Exercise: Take the data that follows and return it exactly.
++++++++++++++++++++
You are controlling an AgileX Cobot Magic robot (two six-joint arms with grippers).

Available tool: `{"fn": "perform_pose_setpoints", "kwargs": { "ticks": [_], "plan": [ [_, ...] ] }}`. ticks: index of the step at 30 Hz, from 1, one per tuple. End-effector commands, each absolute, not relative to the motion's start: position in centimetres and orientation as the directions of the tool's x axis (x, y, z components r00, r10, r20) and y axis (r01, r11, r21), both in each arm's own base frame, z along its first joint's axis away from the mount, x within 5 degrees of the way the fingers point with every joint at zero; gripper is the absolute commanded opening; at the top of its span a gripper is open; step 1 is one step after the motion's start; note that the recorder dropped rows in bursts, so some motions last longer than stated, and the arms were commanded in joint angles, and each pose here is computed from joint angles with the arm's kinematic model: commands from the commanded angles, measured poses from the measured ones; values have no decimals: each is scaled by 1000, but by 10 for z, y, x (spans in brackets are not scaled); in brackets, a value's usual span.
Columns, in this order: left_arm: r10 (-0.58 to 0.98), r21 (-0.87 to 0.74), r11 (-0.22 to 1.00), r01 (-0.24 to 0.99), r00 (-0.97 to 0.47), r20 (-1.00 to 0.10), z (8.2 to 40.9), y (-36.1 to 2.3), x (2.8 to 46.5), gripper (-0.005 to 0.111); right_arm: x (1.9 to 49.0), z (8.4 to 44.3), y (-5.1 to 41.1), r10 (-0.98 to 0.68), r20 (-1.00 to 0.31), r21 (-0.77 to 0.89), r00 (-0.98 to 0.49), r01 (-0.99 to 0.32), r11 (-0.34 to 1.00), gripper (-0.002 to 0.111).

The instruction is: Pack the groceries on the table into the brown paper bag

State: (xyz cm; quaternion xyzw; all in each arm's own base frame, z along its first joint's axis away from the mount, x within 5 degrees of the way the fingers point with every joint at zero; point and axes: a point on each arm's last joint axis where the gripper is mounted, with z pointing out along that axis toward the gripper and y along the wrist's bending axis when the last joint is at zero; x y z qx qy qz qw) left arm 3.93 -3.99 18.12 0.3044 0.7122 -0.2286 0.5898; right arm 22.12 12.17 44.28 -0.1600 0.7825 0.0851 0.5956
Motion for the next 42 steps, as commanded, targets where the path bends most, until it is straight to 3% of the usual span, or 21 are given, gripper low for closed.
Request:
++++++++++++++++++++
Finished exercise:
You are controlling an AgileX Cobot Magic robot (two six-joint arms with grippers).

Available tool: `{"fn": "perform_pose_setpoints", "kwargs": { "ticks": [_], "plan": [ [_, ...] ] }}`. ticks: index of the step at 30 Hz, from 1, one per tuple. End-effector commands, each absolute, not relative to the motion's start: position in centimetres and orientation as the directions of the tool's x axis (x, y, z components r00, r10, r20) and y axis (r01, r11, r21), both in each arm's own base frame, z along its first joint's axis away from the mount, x within 5 degrees of the way the fingers point with every joint at zero; gripper is the absolute commanded opening; at the top of its span a gripper is open; step 1 is one step after the motion's start; note that the recorder dropped rows in bursts, so some motions last longer than stated, and the arms were commanded in joint angles, and each pose here is computed from joint angles with the arm's kinematic model: commands from the commanded angles, measured poses from the measured ones; values have no decimals: each is scaled by 1000, but by 10 for z, y, x (spans in brackets are not scaled); in brackets, a value's usual span.
Columns, in this order: left_arm: r10 (-0.58 to 0.98), r21 (-0.87 to 0.74), r11 (-0.22 to 1.00), r01 (-0.24 to 0.99), r00 (-0.97 to 0.47), r20 (-1.00 to 0.10), z (8.2 to 40.9), y (-36.1 to 2.3), x (2.8 to 46.5), gripper (-0.005 to 0.111); right_arm: x (1.9 to 49.0), z (8.4 to 44.3), y (-5.1 to 41.1), r10 (-0.98 to 0.68), r20 (-1.00 to 0.31), r21 (-0.77 to 0.89), r00 (-0.98 to 0.49), r01 (-0.99 to 0.32), r11 (-0.34 to 1.00), gripper (-0.002 to 0.111).

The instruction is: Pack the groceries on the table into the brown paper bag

State: (xyz cm; quaternion xyzw; all in each arm's own base frame, z along its first joint's axis away from the mount, x within 5 degrees of the way the fingers point with every joint at zero; point and axes: a point on each arm's last joint axis where the gripper is mounted, with z pointing out along that axis toward the gripper and y along the wrist's bending axis when the last joint is at zero; x y z qx qy qz qw) left arm 3.93 -3.99 18.12 0.3044 0.7122 -0.2286 0.5898; right arm 22.12 12.17 44.28 -0.1600 0.7825 0.0851 0.5956
Motion for the next 42 steps, as commanded, targets where the path bends most, until it is straight to 3% of the usual span, or 21 are given, gripper low for closed.
Request:

The output is done.